Work instruction: Produce an exact copy of the lines from the line that contains "Annotate black laptop" to the end of the listing below.

Records shown:
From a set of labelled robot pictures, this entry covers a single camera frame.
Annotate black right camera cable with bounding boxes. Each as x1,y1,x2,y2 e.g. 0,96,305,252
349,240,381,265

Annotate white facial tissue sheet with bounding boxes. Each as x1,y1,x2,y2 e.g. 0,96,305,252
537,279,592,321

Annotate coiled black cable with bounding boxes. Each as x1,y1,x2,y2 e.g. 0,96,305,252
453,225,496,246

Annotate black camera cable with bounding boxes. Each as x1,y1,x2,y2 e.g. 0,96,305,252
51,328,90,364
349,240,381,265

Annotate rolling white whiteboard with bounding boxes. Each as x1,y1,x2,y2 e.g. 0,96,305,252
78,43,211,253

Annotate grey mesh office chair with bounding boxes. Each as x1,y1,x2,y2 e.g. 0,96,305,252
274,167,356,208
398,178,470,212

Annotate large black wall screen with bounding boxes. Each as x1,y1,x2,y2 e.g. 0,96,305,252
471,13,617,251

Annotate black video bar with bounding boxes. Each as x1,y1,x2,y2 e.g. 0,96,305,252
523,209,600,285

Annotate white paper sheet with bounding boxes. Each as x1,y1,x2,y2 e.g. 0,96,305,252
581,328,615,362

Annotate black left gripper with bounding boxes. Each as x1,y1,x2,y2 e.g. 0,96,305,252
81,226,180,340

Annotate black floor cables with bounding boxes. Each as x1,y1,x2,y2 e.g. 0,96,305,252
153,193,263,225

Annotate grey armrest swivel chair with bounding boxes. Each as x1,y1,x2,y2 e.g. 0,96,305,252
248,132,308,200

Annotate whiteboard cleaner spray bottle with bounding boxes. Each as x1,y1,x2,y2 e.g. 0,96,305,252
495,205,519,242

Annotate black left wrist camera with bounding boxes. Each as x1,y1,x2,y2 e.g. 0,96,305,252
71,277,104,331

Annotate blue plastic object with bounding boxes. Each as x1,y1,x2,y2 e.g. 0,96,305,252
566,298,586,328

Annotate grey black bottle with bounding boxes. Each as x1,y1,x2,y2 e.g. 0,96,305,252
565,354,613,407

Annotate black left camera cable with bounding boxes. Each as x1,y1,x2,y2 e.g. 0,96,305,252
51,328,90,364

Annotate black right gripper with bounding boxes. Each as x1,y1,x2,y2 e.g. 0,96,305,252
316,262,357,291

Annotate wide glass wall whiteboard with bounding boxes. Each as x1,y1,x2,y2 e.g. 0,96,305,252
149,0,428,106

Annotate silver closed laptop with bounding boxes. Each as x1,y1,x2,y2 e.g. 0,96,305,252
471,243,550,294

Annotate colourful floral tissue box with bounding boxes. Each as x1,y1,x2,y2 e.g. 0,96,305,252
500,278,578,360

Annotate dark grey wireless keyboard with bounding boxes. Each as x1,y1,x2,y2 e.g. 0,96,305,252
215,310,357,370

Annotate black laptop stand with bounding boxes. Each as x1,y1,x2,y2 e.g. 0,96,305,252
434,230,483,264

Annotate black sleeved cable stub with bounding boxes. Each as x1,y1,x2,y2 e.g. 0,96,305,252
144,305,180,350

Result for this task:
Annotate black laptop stand with bounding boxes. Each as x1,y1,x2,y2 e.g. 0,96,305,252
434,230,483,264

Annotate black sleeved cable stub with bounding boxes. Each as x1,y1,x2,y2 e.g. 0,96,305,252
144,305,180,350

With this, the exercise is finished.